Low bioavailability, however, remains a serious problem with curcumin treatment. Due to poor water solubility, low absorption, and fast metabolization and clearance, a transfer to clinical use is hampered [13,14]. Human trials carried out so far have provided disappointing results [15,16,17].

Bernd et al. recently discovered that irradiation of tumor cells with visible light dramatically enhances the antitumor properties of curcumin [18]. Application of curcumin to tumor bearing nude mice followed by visible light exposure resulted in reduced tumor volumes, reduced proliferation rates, and the induction of apoptosis [19]. On the molecular level, inhibition of extracellular regulated kinases 1/2 and epidermal growth factor receptors along with DNA fragmentation and increased cleaved caspase-3 positive cells has been observed [20,21]. The present investigation was designed to determine the in vitro efficacy of curcumin combined with visible light exposure on RCC cell growth and proliferation.

2. Results

2.1. Cytotoxicity and Apoptosis

Curcumin (0.1–0.4 µg/mL) plus light (5500 lx) or curcumin alone did not impair the cell membrane integrity of all cell lines evaluated (Figure 1, representative for A498 cells), as indicated by lactate dehydrogenase (LDH) in the cell free supernatant.

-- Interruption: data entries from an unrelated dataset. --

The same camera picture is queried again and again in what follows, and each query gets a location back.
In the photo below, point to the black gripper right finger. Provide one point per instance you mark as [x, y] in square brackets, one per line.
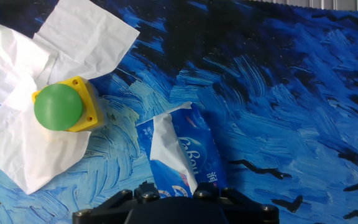
[247, 211]

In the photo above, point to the blue tissue pack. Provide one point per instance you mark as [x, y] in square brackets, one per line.
[197, 146]

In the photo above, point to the white napkin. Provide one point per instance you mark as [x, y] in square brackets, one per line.
[8, 59]
[26, 149]
[85, 37]
[166, 146]

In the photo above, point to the flat white napkin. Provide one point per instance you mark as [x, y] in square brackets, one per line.
[85, 37]
[26, 149]
[8, 59]

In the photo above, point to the green button yellow box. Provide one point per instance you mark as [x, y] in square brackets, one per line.
[57, 107]

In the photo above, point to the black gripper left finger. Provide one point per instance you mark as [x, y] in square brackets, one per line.
[104, 208]

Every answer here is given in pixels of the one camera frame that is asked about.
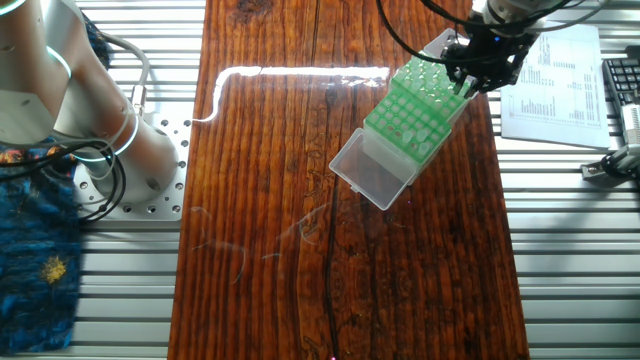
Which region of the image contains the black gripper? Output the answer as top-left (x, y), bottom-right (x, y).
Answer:
top-left (444, 25), bottom-right (536, 96)

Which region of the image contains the clear box green tip rack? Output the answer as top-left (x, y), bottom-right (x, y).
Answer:
top-left (328, 84), bottom-right (454, 212)
top-left (392, 27), bottom-right (481, 124)

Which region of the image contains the white printed paper sheet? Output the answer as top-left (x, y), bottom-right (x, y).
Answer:
top-left (499, 22), bottom-right (612, 150)

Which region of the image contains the black computer keyboard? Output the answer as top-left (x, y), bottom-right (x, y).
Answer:
top-left (602, 45), bottom-right (640, 109)

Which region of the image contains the small grey mounted device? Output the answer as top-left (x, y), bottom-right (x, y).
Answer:
top-left (579, 144), bottom-right (640, 190)

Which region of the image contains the white grey box device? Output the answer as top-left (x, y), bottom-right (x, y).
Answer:
top-left (619, 102), bottom-right (640, 146)

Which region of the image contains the brown wooden board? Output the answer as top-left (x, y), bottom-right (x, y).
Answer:
top-left (167, 0), bottom-right (531, 360)

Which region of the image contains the blue painted cloth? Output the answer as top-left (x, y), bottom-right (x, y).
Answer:
top-left (0, 9), bottom-right (111, 356)

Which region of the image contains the black camera cable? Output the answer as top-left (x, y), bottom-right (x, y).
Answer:
top-left (419, 0), bottom-right (571, 29)

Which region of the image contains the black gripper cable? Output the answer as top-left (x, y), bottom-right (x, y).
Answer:
top-left (375, 0), bottom-right (454, 64)

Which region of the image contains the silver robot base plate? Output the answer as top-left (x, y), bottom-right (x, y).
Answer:
top-left (74, 112), bottom-right (189, 221)

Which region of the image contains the grey base cable with connector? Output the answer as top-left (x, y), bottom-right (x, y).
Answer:
top-left (97, 32), bottom-right (151, 119)

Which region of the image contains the black base cable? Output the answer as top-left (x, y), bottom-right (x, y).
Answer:
top-left (0, 138), bottom-right (129, 222)

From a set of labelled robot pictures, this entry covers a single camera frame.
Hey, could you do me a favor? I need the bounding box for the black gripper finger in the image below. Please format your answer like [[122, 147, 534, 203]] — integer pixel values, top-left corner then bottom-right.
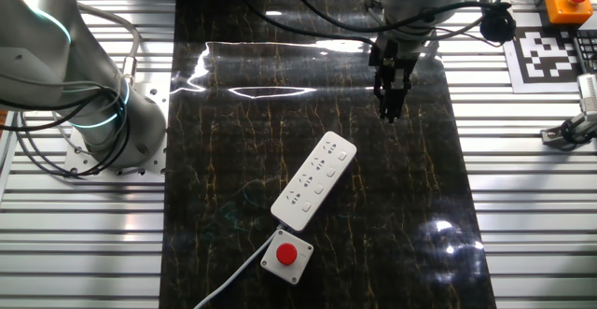
[[377, 84, 394, 121], [391, 86, 408, 124]]

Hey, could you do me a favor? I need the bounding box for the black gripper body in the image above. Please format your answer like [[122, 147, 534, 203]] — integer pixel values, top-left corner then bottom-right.
[[368, 37, 421, 91]]

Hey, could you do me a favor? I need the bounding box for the white power strip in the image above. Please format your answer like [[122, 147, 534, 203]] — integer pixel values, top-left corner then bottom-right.
[[270, 130, 358, 233]]

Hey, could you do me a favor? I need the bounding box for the black white fiducial marker sheet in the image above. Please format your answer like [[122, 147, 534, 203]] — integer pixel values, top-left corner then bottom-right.
[[503, 12, 584, 94]]

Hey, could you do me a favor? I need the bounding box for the black marble pattern mat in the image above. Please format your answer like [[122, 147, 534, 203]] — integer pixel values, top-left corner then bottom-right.
[[158, 0, 498, 309]]

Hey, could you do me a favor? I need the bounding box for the orange emergency stop box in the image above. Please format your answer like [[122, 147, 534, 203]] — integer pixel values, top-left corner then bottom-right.
[[544, 0, 594, 25]]

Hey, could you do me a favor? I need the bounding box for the grey box with red button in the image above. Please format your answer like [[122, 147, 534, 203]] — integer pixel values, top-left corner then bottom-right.
[[259, 229, 314, 286]]

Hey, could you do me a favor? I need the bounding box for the black keyboard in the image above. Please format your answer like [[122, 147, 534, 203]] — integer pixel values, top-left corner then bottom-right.
[[573, 28, 597, 75]]

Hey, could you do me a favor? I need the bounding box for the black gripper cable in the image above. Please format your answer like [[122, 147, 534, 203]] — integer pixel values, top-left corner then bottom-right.
[[240, 0, 512, 48]]

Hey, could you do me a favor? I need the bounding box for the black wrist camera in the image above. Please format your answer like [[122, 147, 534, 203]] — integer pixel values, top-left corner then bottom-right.
[[479, 3, 517, 45]]

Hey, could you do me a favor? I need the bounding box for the silver camera mount bracket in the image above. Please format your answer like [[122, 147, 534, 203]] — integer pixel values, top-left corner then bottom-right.
[[540, 111, 597, 152]]

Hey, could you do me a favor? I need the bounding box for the ribbed silver camera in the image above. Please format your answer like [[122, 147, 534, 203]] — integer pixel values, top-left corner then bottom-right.
[[576, 73, 597, 114]]

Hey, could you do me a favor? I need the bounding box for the light grey power cord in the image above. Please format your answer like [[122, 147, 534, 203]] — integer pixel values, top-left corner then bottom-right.
[[193, 224, 286, 309]]

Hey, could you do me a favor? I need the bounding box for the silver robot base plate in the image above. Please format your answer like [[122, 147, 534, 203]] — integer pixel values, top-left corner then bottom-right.
[[62, 82, 170, 178]]

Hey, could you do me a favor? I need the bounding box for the grey braided hose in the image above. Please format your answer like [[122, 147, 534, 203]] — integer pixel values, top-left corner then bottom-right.
[[76, 3, 142, 87]]

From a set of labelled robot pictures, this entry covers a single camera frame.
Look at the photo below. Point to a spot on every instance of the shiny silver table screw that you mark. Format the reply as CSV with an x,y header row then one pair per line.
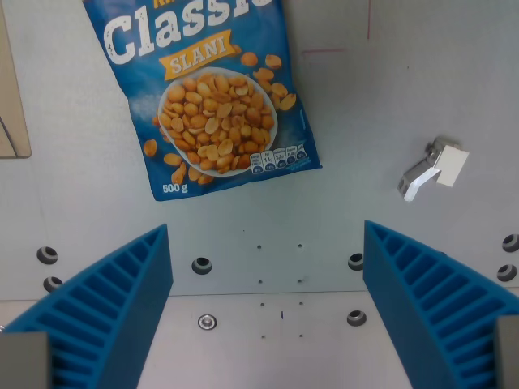
x,y
207,322

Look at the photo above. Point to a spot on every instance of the light wooden board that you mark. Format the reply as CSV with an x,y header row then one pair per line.
x,y
12,101

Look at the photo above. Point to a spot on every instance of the metal bracket with white label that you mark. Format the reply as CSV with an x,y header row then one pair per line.
x,y
448,164

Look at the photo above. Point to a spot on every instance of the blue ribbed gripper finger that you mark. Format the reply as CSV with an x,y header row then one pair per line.
x,y
101,308
430,308

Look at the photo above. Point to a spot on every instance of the blue salted peanuts bag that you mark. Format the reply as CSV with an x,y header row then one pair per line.
x,y
211,101

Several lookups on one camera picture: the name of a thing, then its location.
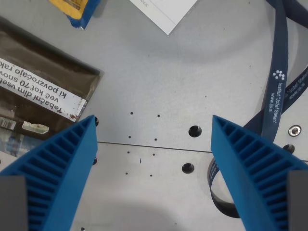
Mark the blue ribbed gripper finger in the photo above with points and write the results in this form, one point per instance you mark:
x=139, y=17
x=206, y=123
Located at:
x=247, y=168
x=62, y=168

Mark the blue bag with yellow label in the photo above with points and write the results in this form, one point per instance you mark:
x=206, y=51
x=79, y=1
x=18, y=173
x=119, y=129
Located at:
x=89, y=9

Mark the silver table screw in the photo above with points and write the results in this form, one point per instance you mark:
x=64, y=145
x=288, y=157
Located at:
x=295, y=130

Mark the brown tobacco pouch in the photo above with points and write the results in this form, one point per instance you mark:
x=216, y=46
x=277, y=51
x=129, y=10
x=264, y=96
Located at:
x=45, y=77

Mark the white name badge card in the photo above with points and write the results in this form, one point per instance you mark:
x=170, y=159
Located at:
x=168, y=12

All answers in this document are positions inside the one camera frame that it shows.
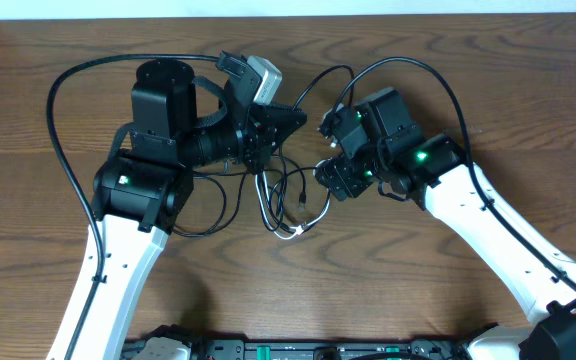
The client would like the white USB cable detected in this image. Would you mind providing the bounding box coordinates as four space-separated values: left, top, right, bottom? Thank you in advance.
254 172 333 241

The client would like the thick black USB cable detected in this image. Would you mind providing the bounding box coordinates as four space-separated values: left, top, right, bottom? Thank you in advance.
253 64 357 235

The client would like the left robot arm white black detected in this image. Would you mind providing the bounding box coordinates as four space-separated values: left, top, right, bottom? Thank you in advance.
49 52 306 359

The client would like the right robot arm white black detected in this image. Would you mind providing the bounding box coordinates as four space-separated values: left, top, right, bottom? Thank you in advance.
315 88 576 359

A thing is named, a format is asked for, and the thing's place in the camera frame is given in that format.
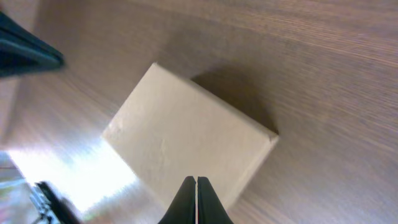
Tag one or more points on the cardboard box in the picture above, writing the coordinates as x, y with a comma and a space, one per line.
170, 128

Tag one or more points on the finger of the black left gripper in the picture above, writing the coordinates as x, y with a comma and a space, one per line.
22, 52

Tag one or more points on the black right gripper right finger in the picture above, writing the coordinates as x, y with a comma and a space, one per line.
210, 208

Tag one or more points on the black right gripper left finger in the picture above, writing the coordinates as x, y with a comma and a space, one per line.
182, 210

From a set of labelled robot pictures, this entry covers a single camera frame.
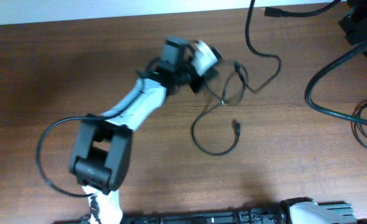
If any thick black cable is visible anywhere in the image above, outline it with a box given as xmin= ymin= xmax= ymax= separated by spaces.
xmin=244 ymin=0 xmax=343 ymax=94

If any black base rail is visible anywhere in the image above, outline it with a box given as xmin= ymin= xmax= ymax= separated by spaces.
xmin=55 ymin=196 xmax=356 ymax=224

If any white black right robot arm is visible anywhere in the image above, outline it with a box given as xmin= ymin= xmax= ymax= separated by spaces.
xmin=304 ymin=1 xmax=367 ymax=188

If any black left camera cable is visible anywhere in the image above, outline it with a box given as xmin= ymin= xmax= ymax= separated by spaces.
xmin=35 ymin=88 xmax=147 ymax=198

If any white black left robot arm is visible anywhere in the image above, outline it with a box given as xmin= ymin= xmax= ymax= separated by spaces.
xmin=68 ymin=37 xmax=221 ymax=223

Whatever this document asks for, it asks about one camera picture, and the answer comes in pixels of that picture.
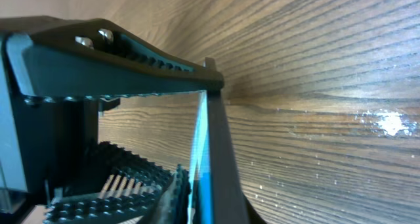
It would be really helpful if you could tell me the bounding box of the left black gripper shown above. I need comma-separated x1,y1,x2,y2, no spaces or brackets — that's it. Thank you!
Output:
1,16,224,223

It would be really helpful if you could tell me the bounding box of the cardboard box wall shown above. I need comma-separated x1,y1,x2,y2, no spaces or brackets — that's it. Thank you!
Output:
1,0,126,19

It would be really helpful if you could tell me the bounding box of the blue Galaxy S24 smartphone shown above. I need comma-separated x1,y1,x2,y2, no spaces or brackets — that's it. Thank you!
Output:
186,56,250,224

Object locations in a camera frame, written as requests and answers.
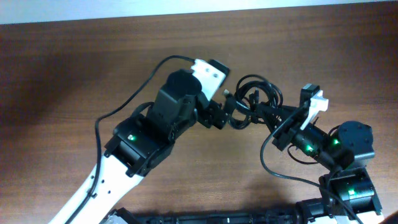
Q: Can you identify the black cable bundle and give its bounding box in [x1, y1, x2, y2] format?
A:
[223, 73, 284, 131]

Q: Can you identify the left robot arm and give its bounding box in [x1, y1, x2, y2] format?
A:
[51, 68, 229, 223]

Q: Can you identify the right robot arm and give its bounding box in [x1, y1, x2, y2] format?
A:
[255, 102, 382, 223]

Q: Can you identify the right camera cable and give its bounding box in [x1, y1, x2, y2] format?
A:
[259, 105, 364, 224]

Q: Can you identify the camera cable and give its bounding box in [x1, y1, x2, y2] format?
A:
[259, 105, 364, 224]
[63, 55, 197, 224]

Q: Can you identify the left camera cable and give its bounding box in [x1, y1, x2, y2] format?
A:
[63, 55, 197, 224]

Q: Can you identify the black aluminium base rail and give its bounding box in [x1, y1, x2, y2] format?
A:
[101, 208, 309, 224]

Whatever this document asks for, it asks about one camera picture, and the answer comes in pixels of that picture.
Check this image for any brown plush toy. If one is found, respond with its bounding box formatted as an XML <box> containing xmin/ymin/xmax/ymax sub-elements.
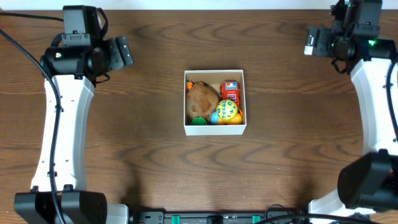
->
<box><xmin>187</xmin><ymin>82</ymin><xmax>220</xmax><ymax>121</ymax></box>

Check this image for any red toy fire truck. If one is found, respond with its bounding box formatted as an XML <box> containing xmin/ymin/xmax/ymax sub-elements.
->
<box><xmin>220</xmin><ymin>80</ymin><xmax>240</xmax><ymax>107</ymax></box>

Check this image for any green knitted ball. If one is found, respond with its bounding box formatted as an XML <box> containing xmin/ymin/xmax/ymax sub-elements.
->
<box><xmin>192</xmin><ymin>117</ymin><xmax>208</xmax><ymax>126</ymax></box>

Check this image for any yellow rubber duck toy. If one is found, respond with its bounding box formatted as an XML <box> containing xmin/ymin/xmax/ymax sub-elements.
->
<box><xmin>210</xmin><ymin>110</ymin><xmax>243</xmax><ymax>125</ymax></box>

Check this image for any yellow blue patterned ball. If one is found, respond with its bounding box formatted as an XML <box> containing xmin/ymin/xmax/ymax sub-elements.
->
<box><xmin>216</xmin><ymin>99</ymin><xmax>239</xmax><ymax>121</ymax></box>

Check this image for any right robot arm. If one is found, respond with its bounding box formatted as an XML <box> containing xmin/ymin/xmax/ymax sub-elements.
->
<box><xmin>304</xmin><ymin>0</ymin><xmax>397</xmax><ymax>223</ymax></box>

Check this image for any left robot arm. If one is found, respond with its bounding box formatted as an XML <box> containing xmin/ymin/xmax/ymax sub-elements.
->
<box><xmin>14</xmin><ymin>5</ymin><xmax>134</xmax><ymax>223</ymax></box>

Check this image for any white cardboard box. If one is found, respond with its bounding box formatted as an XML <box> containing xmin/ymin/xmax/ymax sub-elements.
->
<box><xmin>184</xmin><ymin>70</ymin><xmax>246</xmax><ymax>136</ymax></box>

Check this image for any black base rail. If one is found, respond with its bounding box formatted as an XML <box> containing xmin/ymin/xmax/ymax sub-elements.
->
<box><xmin>129</xmin><ymin>203</ymin><xmax>371</xmax><ymax>224</ymax></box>

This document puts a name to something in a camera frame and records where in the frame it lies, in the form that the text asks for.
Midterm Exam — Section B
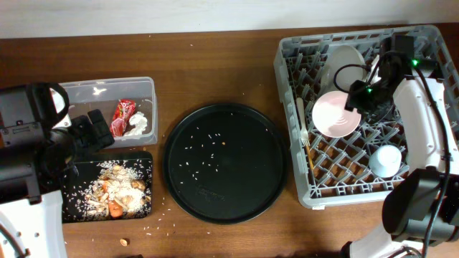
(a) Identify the pile of food scraps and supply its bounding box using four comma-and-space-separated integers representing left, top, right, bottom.
73, 160, 153, 220

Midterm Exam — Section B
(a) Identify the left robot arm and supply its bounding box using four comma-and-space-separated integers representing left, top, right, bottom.
1, 82, 115, 257

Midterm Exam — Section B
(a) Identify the wooden chopstick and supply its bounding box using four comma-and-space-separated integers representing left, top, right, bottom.
306, 145, 314, 171

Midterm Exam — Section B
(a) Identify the black rectangular tray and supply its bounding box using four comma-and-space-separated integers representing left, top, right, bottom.
61, 150, 154, 224

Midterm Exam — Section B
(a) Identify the white tissue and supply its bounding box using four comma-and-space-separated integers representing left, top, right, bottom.
124, 112, 148, 136

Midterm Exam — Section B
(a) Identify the round black tray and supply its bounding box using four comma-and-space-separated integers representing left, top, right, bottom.
163, 103, 288, 224

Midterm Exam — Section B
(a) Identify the grey plate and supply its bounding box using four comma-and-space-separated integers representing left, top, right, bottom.
319, 46, 367, 95

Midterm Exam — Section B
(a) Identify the blue cup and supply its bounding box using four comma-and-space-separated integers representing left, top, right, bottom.
369, 145, 402, 178

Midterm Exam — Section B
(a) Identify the peanut shell on table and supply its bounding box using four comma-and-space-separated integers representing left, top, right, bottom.
120, 239, 128, 247

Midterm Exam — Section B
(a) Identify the grey dishwasher rack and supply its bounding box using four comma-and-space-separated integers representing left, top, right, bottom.
273, 25, 458, 209

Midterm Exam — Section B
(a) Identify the clear plastic bin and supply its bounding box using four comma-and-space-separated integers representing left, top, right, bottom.
60, 77, 158, 148

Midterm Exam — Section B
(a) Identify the white plastic fork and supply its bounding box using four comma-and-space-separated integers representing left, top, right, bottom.
295, 97, 310, 146

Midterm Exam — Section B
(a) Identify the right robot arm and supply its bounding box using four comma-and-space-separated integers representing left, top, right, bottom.
341, 35, 458, 257

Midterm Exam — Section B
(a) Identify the white bowl with food scraps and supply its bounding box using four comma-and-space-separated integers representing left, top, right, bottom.
312, 91, 361, 138

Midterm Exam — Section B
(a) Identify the red snack wrapper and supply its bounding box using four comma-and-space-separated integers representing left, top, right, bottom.
110, 99, 136, 138

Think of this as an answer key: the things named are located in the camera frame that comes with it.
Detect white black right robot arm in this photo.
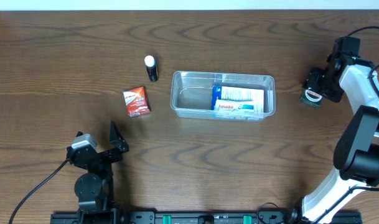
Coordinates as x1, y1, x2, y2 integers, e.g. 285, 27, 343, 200
289, 50, 379, 223

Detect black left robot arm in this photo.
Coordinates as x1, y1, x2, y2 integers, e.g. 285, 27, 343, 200
67, 121, 129, 223

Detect white Panadol box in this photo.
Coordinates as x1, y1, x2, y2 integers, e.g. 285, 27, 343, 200
213, 100, 255, 113

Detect dark bottle white cap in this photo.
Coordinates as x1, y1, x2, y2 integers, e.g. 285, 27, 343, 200
144, 55, 159, 82

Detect green round-logo box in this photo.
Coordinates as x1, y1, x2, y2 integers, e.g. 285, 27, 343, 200
299, 89, 322, 108

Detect red medicine box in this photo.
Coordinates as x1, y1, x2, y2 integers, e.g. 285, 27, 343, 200
123, 86, 151, 117

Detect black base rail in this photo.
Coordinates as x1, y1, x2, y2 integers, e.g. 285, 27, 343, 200
50, 210, 363, 224

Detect black left camera cable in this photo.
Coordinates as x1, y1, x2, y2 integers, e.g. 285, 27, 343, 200
8, 158, 70, 224

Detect large blue white medicine box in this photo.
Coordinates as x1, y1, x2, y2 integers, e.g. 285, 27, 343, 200
212, 86, 264, 113

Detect clear plastic container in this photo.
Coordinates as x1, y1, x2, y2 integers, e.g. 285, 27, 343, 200
171, 71, 276, 121

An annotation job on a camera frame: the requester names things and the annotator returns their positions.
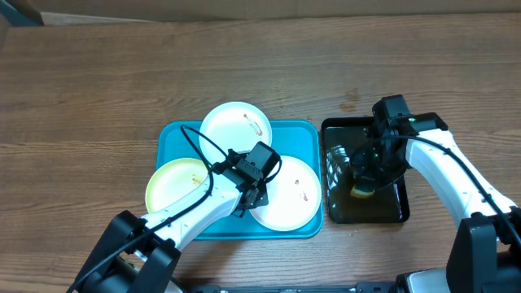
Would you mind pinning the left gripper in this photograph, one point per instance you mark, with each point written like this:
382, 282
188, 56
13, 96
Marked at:
261, 198

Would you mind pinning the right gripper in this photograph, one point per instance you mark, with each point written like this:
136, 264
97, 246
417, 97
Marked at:
367, 175

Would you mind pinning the white plate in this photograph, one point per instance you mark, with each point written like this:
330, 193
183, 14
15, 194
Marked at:
294, 197
238, 126

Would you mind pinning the green yellow sponge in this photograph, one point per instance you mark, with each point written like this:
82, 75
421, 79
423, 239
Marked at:
362, 191

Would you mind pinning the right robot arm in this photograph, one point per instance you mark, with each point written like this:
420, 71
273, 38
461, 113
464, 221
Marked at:
485, 255

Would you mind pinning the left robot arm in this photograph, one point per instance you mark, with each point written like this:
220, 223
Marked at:
139, 254

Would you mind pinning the black water tray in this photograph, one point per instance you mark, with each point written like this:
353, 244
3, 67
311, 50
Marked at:
340, 138

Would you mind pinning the teal plastic tray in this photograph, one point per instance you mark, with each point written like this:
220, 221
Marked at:
296, 138

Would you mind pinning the yellow plate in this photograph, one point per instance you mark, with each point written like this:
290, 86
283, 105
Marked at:
172, 181

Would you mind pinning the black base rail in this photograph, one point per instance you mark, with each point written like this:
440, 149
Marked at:
361, 287

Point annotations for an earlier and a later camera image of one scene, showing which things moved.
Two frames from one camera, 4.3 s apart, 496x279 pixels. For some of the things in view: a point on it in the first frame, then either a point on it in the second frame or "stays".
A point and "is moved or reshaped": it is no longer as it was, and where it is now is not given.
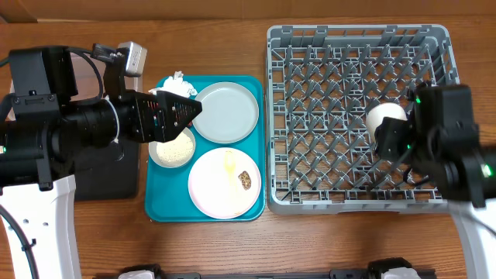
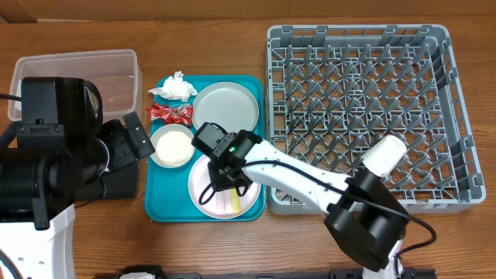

Curcumin alone, up to 0.4 μg/mL, caused no increase of DNA fragments, as an indicator of apoptosis, in all three cell lines. When visible light was additionally applied, DNA fragments significantly increased in all three cell lines, even at 0.1 μg/mL curcumin (compared to the untreated control; Figure 2: representative for A498 cells, data not shown for Caki1 and KTCTL-26).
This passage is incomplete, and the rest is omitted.